** GIVEN RECORDS follows **
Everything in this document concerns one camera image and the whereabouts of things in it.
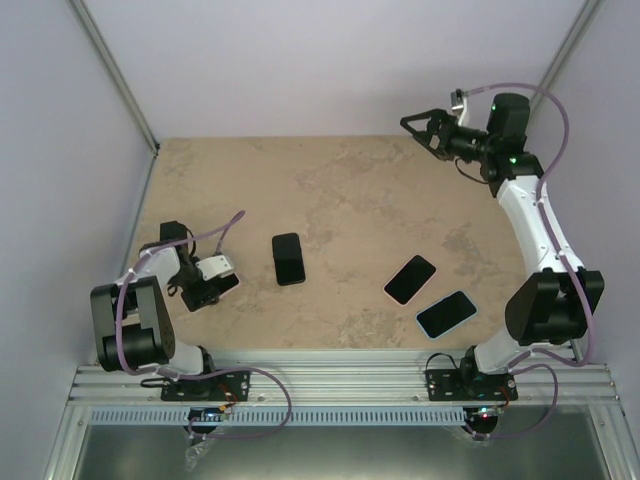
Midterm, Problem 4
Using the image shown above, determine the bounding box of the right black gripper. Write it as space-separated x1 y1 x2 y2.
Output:
401 110 496 163

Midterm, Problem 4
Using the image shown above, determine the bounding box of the light pink phone case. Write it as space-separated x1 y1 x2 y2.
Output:
180 269 242 314

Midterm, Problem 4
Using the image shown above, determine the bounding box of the phone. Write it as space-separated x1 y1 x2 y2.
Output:
271 232 306 286
383 255 437 306
416 290 478 340

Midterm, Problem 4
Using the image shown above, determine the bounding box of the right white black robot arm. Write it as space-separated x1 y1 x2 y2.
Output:
400 90 604 399

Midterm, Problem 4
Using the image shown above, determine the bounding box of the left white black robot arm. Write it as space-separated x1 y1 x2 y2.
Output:
90 221 235 399

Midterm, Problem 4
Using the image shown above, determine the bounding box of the phone in pink case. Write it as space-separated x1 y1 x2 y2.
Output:
383 255 437 306

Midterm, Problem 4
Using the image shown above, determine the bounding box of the phone in blue case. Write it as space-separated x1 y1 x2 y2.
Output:
416 290 478 340

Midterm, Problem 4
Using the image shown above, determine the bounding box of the left small circuit board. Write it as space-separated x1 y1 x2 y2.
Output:
187 405 233 423

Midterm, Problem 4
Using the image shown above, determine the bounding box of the small circuit board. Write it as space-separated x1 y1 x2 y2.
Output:
187 405 233 423
469 406 505 420

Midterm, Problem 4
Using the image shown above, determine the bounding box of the clear plastic bag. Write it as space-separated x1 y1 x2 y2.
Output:
184 434 215 472

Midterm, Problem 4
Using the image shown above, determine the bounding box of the right small circuit board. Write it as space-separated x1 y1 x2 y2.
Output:
469 406 505 420

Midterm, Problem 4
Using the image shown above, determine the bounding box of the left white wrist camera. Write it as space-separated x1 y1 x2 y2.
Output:
196 254 235 281

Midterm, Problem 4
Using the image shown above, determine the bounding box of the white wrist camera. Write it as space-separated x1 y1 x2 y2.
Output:
450 89 470 127
196 254 235 281

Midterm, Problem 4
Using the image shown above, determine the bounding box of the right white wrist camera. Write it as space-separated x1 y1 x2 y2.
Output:
450 89 470 127

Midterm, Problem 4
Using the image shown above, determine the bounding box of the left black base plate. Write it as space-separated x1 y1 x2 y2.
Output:
160 371 250 403

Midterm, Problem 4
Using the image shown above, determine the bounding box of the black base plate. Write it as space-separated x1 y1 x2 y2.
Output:
426 369 519 402
160 371 250 403

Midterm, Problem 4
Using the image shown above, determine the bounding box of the right aluminium corner post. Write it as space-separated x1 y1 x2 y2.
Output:
538 0 604 91

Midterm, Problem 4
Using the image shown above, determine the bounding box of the aluminium corner post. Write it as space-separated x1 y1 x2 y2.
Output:
68 0 160 157
538 0 604 91

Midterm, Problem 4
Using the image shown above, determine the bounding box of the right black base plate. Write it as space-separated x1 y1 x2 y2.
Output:
426 369 519 402

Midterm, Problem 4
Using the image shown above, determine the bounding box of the left aluminium corner post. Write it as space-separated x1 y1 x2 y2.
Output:
68 0 160 157

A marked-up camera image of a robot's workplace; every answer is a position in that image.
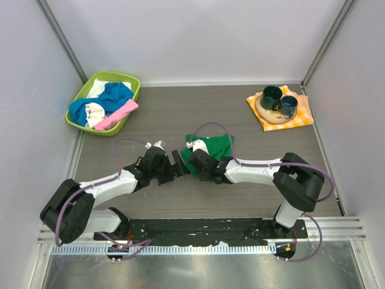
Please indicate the dark blue mug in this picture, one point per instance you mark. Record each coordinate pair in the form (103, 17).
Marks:
(288, 106)

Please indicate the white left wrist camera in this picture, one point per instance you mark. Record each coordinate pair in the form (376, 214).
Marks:
(159, 144)

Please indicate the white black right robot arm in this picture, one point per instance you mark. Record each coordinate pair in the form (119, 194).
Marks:
(298, 182)

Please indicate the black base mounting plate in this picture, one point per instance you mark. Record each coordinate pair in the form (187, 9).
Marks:
(206, 232)

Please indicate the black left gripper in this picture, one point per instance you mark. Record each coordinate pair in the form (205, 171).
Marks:
(169, 176)

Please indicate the pink t shirt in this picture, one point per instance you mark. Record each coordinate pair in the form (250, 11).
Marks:
(117, 116)

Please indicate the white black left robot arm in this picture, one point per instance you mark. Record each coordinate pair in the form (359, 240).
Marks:
(72, 210)

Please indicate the dark green mug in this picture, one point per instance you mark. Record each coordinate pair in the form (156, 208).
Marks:
(271, 98)

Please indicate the orange checkered cloth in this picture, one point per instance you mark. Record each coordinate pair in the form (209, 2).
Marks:
(303, 117)

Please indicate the lime green plastic basin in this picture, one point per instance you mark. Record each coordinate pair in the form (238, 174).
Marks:
(108, 77)

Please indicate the white t shirt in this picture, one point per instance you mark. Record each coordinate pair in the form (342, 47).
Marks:
(95, 113)

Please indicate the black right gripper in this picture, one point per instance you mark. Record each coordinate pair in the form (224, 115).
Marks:
(201, 176)

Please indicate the blue t shirt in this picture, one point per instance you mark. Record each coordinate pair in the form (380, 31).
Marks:
(108, 98)

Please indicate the beige ceramic plate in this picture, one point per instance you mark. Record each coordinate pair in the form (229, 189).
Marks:
(271, 116)

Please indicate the green t shirt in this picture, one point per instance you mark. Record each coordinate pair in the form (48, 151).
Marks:
(218, 147)

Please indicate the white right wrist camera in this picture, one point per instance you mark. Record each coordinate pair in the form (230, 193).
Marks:
(195, 145)

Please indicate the white slotted cable duct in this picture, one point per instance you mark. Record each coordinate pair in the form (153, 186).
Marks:
(110, 249)

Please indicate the aluminium frame rail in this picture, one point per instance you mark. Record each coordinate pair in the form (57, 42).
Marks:
(332, 228)

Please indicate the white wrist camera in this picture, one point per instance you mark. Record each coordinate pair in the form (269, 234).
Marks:
(195, 145)
(159, 144)

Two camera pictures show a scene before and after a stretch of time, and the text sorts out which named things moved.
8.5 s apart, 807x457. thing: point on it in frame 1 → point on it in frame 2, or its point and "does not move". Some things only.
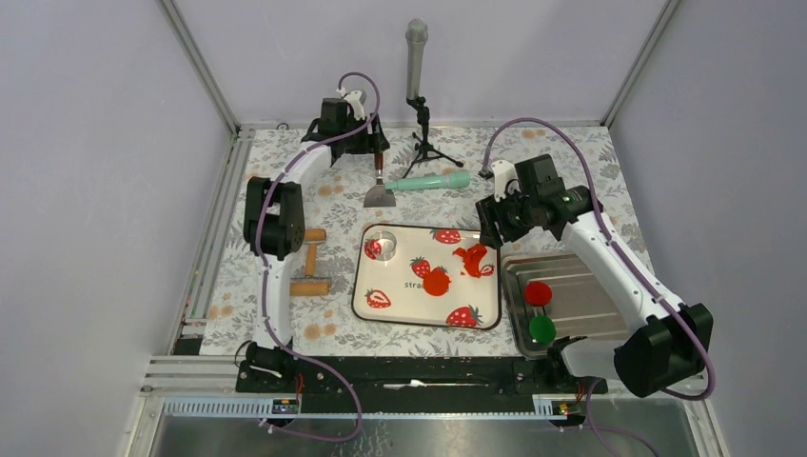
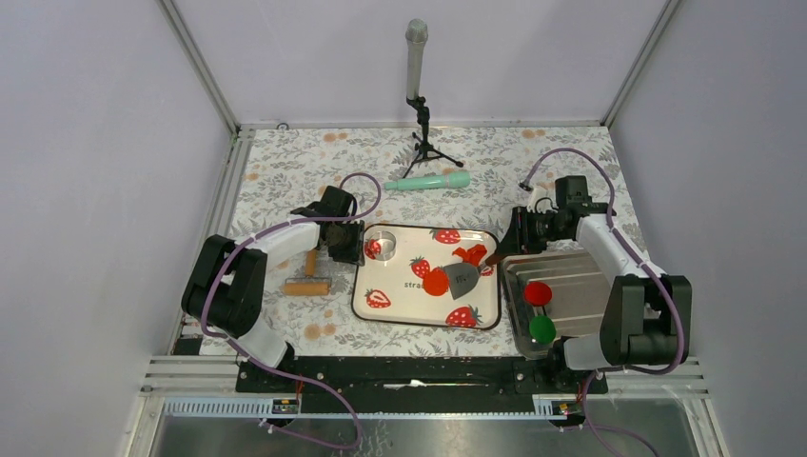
** End of GIVEN RECORDS **
** WHAT IS REQUIRED **
The listing must be repeated word for word, and none of its pictures may appear in the copy.

** TASK RESULT **
Everything in this document concerns one camera image and the whereabouts of things in it.
Midterm, Problem 4
Using the image shown above, determine the bounding box of the right black gripper. Write it as space-separated x1 y1 x2 y2.
Output:
401 110 496 163

Midterm, Problem 4
Using the image shown above, determine the bounding box of the light pink phone case. Write it as space-separated x1 y1 x2 y2.
Output:
180 269 242 314

Midterm, Problem 4
Using the image shown above, determine the bounding box of the phone. Write it as space-separated x1 y1 x2 y2.
Output:
271 232 306 286
383 255 437 306
416 290 478 340

Midterm, Problem 4
Using the image shown above, determine the bounding box of the right white black robot arm. Write it as space-separated x1 y1 x2 y2.
Output:
400 90 604 399

Midterm, Problem 4
Using the image shown above, determine the bounding box of the left white black robot arm. Write it as space-separated x1 y1 x2 y2.
Output:
90 221 235 399

Midterm, Problem 4
Using the image shown above, determine the bounding box of the phone in pink case. Write it as space-separated x1 y1 x2 y2.
Output:
383 255 437 306

Midterm, Problem 4
Using the image shown above, determine the bounding box of the phone in blue case. Write it as space-separated x1 y1 x2 y2.
Output:
416 290 478 340

Midterm, Problem 4
Using the image shown above, determine the bounding box of the left small circuit board. Write it as space-separated x1 y1 x2 y2.
Output:
187 405 233 423

Midterm, Problem 4
Using the image shown above, determine the bounding box of the small circuit board. Write it as space-separated x1 y1 x2 y2.
Output:
187 405 233 423
469 406 505 420

Midterm, Problem 4
Using the image shown above, determine the bounding box of the clear plastic bag. Write it as space-separated x1 y1 x2 y2.
Output:
184 434 215 472

Midterm, Problem 4
Using the image shown above, determine the bounding box of the right small circuit board. Write it as space-separated x1 y1 x2 y2.
Output:
469 406 505 420

Midterm, Problem 4
Using the image shown above, determine the bounding box of the left white wrist camera. Write it as space-separated x1 y1 x2 y2.
Output:
196 254 235 281

Midterm, Problem 4
Using the image shown above, determine the bounding box of the white wrist camera. Write it as space-separated x1 y1 x2 y2.
Output:
450 89 470 127
196 254 235 281

Midterm, Problem 4
Using the image shown above, determine the bounding box of the right white wrist camera. Write it as space-separated x1 y1 x2 y2.
Output:
450 89 470 127

Midterm, Problem 4
Using the image shown above, determine the bounding box of the left black base plate. Write it as space-separated x1 y1 x2 y2.
Output:
160 371 250 403

Midterm, Problem 4
Using the image shown above, determine the bounding box of the black base plate. Write it as space-separated x1 y1 x2 y2.
Output:
426 369 519 402
160 371 250 403

Midterm, Problem 4
Using the image shown above, determine the bounding box of the right aluminium corner post. Write it as space-separated x1 y1 x2 y2.
Output:
538 0 604 91

Midterm, Problem 4
Using the image shown above, determine the bounding box of the aluminium corner post. Write it as space-separated x1 y1 x2 y2.
Output:
68 0 160 157
538 0 604 91

Midterm, Problem 4
Using the image shown above, determine the bounding box of the right black base plate. Write it as space-separated x1 y1 x2 y2.
Output:
426 369 519 402

Midterm, Problem 4
Using the image shown above, determine the bounding box of the left aluminium corner post. Write it as space-separated x1 y1 x2 y2.
Output:
68 0 160 157

A marked-up camera image of a robot's workplace; every answer is a position in that image.
Please indicate the dark blue mug in this picture, one point per instance you mark. Record each coordinate pair in the form (103, 17).
Marks:
(288, 106)

Please indicate the white left wrist camera in this picture, one point per instance you mark. Record each coordinate pair in the form (376, 214).
Marks:
(159, 144)

Please indicate the white black right robot arm in this picture, one point per instance you mark. Record each coordinate pair in the form (119, 194).
Marks:
(298, 182)

Please indicate the black base mounting plate in this picture, one point per instance you mark. Record each coordinate pair in the form (187, 9).
Marks:
(206, 232)

Please indicate the black left gripper in this picture, one point per instance you mark. Record each coordinate pair in the form (205, 171).
Marks:
(169, 176)

Please indicate the pink t shirt in this picture, one point per instance you mark. Record each coordinate pair in the form (250, 11).
Marks:
(117, 116)

Please indicate the white black left robot arm in this picture, one point per instance you mark. Record each coordinate pair in the form (359, 240).
Marks:
(72, 210)

Please indicate the dark green mug in this picture, one point per instance you mark. Record each coordinate pair in the form (156, 208).
Marks:
(271, 98)

Please indicate the orange checkered cloth in this picture, one point per instance you mark. Record each coordinate pair in the form (209, 2).
Marks:
(303, 117)

Please indicate the lime green plastic basin in this picture, one point per instance you mark. Record each coordinate pair in the form (238, 174).
Marks:
(108, 77)

Please indicate the white t shirt in this picture, one point per instance you mark. Record each coordinate pair in the form (342, 47).
Marks:
(95, 113)

Please indicate the black right gripper in this picture, one point per instance you mark. Record each coordinate pair in the form (224, 115).
Marks:
(201, 176)

Please indicate the blue t shirt in this picture, one point per instance you mark. Record each coordinate pair in the form (380, 31).
Marks:
(108, 98)

Please indicate the beige ceramic plate in this picture, one point per instance you mark. Record each coordinate pair in the form (229, 189).
Marks:
(271, 116)

Please indicate the green t shirt in this picture, one point per instance you mark. Record each coordinate pair in the form (48, 151).
Marks:
(218, 147)

Please indicate the white right wrist camera in this picture, one point per instance you mark. Record each coordinate pair in the form (230, 193).
Marks:
(195, 145)

Please indicate the white slotted cable duct in this picture, one point per instance you mark. Record each coordinate pair in the form (153, 186).
Marks:
(110, 249)

Please indicate the aluminium frame rail in this picture, one point per instance you mark. Record each coordinate pair in the form (57, 42).
Marks:
(332, 228)

Please indicate the white wrist camera in this picture, one point per instance you mark. Record each coordinate pair in the form (269, 234).
Marks:
(195, 145)
(159, 144)

Two camera pictures show a scene before and after a stretch of time, and the text sorts out which named things moved.
8.5 s apart, 807x457. thing: point on it in frame 1 → point on it in frame 2, or its point and "does not move". Some things only.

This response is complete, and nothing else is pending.